Work instruction:
Set every entry down again exactly, omitting none.
+ + +
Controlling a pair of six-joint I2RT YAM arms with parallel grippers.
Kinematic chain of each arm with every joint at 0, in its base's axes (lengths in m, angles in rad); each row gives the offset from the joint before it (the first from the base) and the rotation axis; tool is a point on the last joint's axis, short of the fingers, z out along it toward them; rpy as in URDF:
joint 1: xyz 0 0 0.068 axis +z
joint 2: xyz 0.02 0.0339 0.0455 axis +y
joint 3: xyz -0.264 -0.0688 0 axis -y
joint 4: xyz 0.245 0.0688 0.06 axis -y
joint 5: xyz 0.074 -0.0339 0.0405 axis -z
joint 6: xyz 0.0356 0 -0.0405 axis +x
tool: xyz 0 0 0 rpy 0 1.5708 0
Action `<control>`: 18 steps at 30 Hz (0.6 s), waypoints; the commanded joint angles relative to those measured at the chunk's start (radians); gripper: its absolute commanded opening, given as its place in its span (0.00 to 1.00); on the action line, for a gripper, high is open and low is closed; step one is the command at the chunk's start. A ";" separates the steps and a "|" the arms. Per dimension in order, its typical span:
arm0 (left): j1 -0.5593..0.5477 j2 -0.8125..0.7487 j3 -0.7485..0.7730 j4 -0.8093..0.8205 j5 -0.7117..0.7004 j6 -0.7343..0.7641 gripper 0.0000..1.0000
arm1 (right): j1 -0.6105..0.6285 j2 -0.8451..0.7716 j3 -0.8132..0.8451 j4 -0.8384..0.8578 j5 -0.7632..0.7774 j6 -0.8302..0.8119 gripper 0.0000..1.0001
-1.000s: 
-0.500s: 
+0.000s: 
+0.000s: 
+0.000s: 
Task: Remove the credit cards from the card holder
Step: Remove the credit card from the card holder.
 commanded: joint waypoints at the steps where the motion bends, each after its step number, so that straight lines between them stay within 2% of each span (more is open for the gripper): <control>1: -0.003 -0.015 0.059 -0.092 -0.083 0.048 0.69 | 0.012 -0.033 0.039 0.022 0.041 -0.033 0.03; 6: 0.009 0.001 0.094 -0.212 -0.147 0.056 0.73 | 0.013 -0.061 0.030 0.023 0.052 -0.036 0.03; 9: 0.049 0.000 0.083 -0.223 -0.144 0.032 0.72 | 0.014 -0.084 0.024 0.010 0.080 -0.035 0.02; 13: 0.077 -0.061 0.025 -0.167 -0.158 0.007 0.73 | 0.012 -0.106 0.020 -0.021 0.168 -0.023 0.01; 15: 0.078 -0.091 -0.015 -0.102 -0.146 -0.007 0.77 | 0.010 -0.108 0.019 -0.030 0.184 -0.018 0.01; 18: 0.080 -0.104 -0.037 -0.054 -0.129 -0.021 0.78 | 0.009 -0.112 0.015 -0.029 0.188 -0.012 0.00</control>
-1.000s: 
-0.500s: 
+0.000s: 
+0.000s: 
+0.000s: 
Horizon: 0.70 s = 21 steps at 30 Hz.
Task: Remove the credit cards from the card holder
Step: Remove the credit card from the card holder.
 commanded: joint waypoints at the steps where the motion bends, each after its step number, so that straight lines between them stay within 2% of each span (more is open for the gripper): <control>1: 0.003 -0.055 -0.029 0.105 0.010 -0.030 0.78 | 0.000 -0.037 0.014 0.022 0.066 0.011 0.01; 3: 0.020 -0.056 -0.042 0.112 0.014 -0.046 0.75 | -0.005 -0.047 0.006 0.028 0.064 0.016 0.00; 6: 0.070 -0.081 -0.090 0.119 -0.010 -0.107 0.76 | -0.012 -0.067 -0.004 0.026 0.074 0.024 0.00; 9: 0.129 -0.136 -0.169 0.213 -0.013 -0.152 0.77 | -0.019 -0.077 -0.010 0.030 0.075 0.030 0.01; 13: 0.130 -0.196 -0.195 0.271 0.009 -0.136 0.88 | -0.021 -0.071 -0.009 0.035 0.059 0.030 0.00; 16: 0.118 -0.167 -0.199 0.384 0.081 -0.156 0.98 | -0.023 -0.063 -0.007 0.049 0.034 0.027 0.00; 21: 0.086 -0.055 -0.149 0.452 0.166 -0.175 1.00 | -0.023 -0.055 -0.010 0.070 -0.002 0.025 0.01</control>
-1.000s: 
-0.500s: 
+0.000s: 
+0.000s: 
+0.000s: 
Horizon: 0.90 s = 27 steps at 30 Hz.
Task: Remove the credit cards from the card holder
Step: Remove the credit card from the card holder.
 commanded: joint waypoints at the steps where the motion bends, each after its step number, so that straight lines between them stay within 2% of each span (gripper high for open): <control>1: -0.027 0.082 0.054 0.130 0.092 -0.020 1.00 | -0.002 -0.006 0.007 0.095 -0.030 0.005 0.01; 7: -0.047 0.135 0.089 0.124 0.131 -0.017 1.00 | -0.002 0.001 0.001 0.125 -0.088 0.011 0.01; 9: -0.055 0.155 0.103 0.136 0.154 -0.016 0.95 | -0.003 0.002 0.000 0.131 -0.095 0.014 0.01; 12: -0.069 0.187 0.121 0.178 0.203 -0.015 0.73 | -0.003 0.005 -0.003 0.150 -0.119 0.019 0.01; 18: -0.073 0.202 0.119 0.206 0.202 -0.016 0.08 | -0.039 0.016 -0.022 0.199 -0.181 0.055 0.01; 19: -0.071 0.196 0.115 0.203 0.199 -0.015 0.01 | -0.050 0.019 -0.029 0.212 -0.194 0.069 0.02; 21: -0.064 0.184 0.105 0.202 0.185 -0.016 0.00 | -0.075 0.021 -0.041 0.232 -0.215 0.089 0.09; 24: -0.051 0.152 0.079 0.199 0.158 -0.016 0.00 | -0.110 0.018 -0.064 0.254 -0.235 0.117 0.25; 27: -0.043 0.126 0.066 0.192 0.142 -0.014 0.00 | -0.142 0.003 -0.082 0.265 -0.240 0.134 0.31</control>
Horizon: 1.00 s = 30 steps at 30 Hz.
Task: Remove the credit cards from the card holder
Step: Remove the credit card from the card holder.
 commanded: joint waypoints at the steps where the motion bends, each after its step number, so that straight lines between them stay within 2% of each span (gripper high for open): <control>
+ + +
Reply to the exercise:
Controlling a pair of six-joint I2RT YAM arms with parallel grippers.
Kinematic chain of each arm with every joint at 0, in its base's axes (lengths in m, angles in rad); each row gives the offset from the joint before it (the first from the base) and the rotation axis; tool is a point on the last joint's axis, short of the fingers, z out along it toward them; rpy as in URDF:
joint 1: xyz 0 0 0.068 axis +z
joint 2: xyz 0.02 0.0339 0.0455 axis +y
joint 3: xyz -0.264 -0.0688 0 axis -y
joint 4: xyz 0.245 0.0688 0.06 axis -y
joint 5: xyz 0.074 -0.0339 0.0405 axis -z
joint 6: xyz 0.0356 0 -0.0405 axis +x
tool: xyz 0 0 0 rpy 0 1.5708 0
Action `<control>`: 18 steps at 30 Hz (0.6 s), waypoints; the commanded joint angles relative to those measured at the chunk's start (radians); gripper: its absolute commanded opening, given as its place in its span (0.00 to 1.00); on the action line, for a gripper, high is open and low is closed; step one is the command at the chunk's start. A ";" separates the steps and a "|" the arms. Per dimension in order, its typical span:
arm0 (left): j1 -0.5593..0.5477 j2 -0.8125..0.7487 j3 -0.7485..0.7730 j4 -0.8093..0.8205 j5 -0.7117..0.7004 j6 -0.7343..0.7641 gripper 0.0000..1.0000
arm1 (right): j1 -0.6105..0.6285 j2 -0.8451..0.7716 j3 -0.8132..0.8451 j4 -0.8384..0.8578 j5 -0.7632..0.7774 j6 -0.8302..0.8119 gripper 0.0000..1.0001
-1.000s: 
-0.500s: 
+0.000s: 
+0.000s: 
+0.000s: 
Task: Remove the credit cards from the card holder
Step: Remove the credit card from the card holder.
 commanded: joint waypoints at the steps where the motion bends, each after its step number, so that straight lines between them stay within 2% of each span (more is open for the gripper): <control>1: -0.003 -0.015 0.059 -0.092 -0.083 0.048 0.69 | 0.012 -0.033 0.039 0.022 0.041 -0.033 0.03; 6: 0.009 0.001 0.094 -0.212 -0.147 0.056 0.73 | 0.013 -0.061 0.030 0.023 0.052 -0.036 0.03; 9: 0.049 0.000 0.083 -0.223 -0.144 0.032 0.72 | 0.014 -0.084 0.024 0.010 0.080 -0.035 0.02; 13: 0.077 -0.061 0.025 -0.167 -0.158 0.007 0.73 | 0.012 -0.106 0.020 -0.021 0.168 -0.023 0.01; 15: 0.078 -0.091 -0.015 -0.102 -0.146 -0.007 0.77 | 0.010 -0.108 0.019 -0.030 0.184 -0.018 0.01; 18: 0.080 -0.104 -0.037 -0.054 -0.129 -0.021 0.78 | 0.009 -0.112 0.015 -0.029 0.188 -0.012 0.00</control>
-1.000s: 
-0.500s: 
+0.000s: 
+0.000s: 
+0.000s: 
Horizon: 0.70 s = 21 steps at 30 Hz.
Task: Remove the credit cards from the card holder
Step: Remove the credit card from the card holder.
 commanded: joint waypoints at the steps where the motion bends, each after its step number, so that straight lines between them stay within 2% of each span (more is open for the gripper): <control>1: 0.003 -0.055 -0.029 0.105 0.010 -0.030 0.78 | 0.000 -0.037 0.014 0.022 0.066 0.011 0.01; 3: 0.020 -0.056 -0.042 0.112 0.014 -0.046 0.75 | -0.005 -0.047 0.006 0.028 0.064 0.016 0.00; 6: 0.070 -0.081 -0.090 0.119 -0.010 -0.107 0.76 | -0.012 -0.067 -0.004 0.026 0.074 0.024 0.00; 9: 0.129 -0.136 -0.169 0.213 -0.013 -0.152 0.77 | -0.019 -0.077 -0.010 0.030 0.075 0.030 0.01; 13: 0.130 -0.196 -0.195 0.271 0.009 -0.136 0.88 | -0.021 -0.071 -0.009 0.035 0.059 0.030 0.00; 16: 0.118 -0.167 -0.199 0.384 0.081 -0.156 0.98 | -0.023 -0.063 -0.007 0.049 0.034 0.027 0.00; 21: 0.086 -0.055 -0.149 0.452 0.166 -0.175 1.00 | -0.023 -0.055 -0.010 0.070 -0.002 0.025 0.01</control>
-1.000s: 
-0.500s: 
+0.000s: 
+0.000s: 
+0.000s: 
Horizon: 0.90 s = 27 steps at 30 Hz.
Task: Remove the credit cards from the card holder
Step: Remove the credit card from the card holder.
 commanded: joint waypoints at the steps where the motion bends, each after its step number, so that straight lines between them stay within 2% of each span (gripper high for open): <control>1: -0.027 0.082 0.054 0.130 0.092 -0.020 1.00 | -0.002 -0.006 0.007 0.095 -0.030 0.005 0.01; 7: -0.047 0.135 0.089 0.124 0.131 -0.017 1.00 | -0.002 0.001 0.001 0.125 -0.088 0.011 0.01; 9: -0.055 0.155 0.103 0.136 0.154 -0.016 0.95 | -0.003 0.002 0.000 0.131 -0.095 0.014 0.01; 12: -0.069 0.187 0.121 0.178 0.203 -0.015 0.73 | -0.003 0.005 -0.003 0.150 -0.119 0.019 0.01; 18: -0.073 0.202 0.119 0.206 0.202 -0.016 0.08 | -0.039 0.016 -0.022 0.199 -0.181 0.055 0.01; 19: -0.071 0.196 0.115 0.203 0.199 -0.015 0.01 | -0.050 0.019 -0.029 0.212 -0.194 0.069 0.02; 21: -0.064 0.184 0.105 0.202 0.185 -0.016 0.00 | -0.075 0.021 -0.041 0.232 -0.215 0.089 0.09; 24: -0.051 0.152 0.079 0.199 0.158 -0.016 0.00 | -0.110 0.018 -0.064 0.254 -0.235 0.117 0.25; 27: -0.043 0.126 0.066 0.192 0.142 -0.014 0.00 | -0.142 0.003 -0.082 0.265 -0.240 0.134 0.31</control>
Horizon: 1.00 s = 30 steps at 30 Hz.
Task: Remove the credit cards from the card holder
Step: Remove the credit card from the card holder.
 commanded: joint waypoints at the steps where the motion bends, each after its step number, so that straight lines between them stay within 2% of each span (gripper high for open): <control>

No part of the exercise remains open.